The finale occurs at the surprisingly large and nice house Yvonne has somehow acquired for herself and outfitted so she and Annie can live there together, just the two of them, as soon as she dispatches those inconvenient parents of hers. Yvonne has already knocked Tom down a flight of stairs, though he ends up hospitalized instead of dead, and at the end she picks Annie up from school and kidnaps her, taking her to the house she’s outfitted with a room for Annie that’s an exact duplicate of Meghan’s, down to Meghan’s old toys which Yvonne carefully preserved. She’s even had Annie wear an old black dress of Meghan’s, with a large white collar that when she has it on makes her look like a cross between a Salem witch and what the kid from The Omen would have looked like if he’d been a girl instead of a boy. Only Melissa figures out where Yvonne has taken Annie and goes to confront her. Things don’t go so well for Our Heroine at first — Yvonne surprises her and once again has a large kitchen knife in her hand with which she attacks Melissa and apparently draws blood — but at the end Melissa overpowers Yvonne, stabs her in the chest with her own knife, and gets away with Annie. At the end Melissa, Tom and Annie are reunited as a family — but Yvonne is also still alive, back at the mental hospital and still being looked after by the same African-American therapist who was so spectacularly unsuccessful with her in the first time.
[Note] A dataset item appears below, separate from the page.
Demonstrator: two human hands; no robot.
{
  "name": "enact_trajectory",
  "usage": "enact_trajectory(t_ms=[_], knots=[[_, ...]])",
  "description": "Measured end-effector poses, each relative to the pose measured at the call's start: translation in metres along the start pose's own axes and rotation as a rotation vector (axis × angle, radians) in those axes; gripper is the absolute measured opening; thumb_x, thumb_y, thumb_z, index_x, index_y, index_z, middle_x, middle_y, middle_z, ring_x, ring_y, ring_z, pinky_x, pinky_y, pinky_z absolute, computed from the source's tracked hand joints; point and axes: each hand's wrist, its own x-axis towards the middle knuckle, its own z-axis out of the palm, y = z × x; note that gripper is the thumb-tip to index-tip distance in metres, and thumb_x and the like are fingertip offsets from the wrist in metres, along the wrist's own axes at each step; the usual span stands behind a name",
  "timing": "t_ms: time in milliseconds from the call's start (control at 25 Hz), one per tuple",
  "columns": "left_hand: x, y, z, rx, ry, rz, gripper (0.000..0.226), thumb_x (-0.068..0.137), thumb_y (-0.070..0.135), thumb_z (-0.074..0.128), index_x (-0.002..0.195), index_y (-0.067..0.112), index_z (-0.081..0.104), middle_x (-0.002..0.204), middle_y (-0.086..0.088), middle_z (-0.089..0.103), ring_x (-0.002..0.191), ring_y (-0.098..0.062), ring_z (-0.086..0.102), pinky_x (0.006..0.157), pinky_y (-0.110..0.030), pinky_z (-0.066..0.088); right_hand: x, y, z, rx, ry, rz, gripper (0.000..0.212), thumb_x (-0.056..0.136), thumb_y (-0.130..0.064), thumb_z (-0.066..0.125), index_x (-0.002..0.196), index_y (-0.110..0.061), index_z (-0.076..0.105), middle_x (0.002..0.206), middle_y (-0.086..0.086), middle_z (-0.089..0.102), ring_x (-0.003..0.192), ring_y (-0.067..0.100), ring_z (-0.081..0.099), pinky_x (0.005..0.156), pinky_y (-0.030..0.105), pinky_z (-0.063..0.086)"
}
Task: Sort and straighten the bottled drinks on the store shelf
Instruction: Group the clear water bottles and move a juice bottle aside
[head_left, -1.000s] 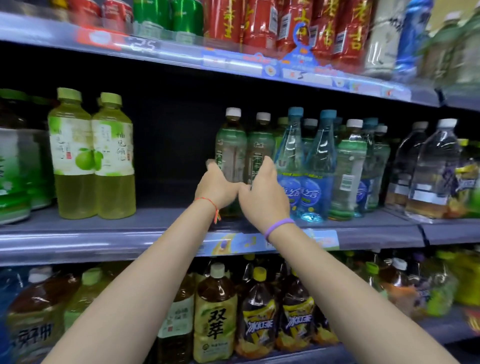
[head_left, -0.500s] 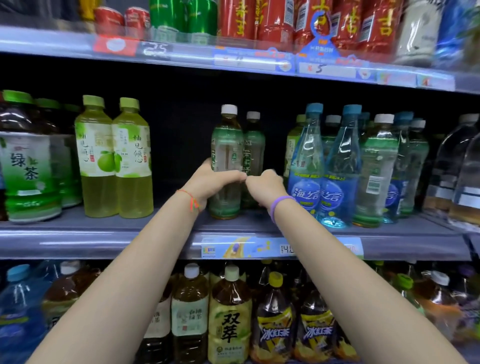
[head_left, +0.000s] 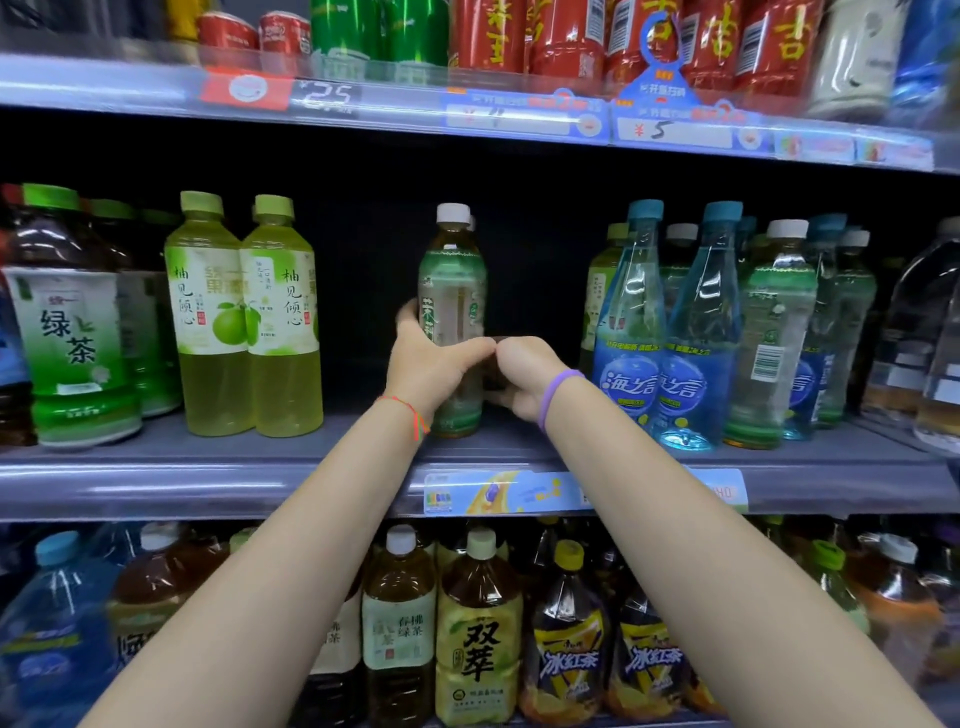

Oh, and did I tell you that along the way Yvonne has revealed to both Tom and Meghan that Tom’s dad didn’t just die in an “accident,” but she killed him with a blow to the back of the head with a baseball bat just as he was getting ready to leave her?

The direction by the “other” Danny Boyle and the script he wrote with Nick Barzini are coherent enough we’re not supposed to suspend disbelief through the wild coincidences and happenstances that drove the plot of Family Pictures, but what really saves Killer Grandma and gives it whatever entertainment value it has is the superb performance by Nana Visitor in the title role. One imdb.com reviewer compared her to Bette Davis and Joan Crawford in the horror films they made in the early 1960’s (jointly in Whatever Happened to Baby Jane? and severally, Davis in Hush, Hush, Sweet Charlotte and Crawford in Strait-Jacket), and the praise is high but well earned even though tall, leggy, rail-thin Visitor looks less like Davis or Crawford than Anthony Perkins in the drag scenes in Psycho. She’s totally in command of her role, ingratiating and relatively normal when the script calls for her to appear so and vividly controlling in the Big Moments — and at the same time she doesn’t lapse into the raving madness so many actors of both (mainstream) genders fall into when called on to impersonate psychos. (I find from her list of previous credits that Visitor was in one of my all-time favorite Lifetime movies, Mini’s First Time from 2006, though in my comments on it I didn’t mention her role as the school principal in that delightful black comedy about a teenage girl who seduces her stepfather, then frames him for the murder of her mom and ends up as her high-school class’s valedictorian by arranging an “accident” for the boy who was supposed to have that honor.) She’s been on Star Trek: Deep Space Nine and most of her credits are on series TV, but she is certainly an electrifying screen presence here and I have to give special acknowledgment to anyone who’d name her son after the great jazz guitarist Django Reinhardt!



[1] — Obviously using his middle initial so he doesn’t get confused with the other Danny Boyle, the Academy Award-winning director of Trainspotting, Slumdog Millionaire, Steve Jobs and the recently released Yesterday, an odd fantasy in which only one person in the world remembers the Beatles.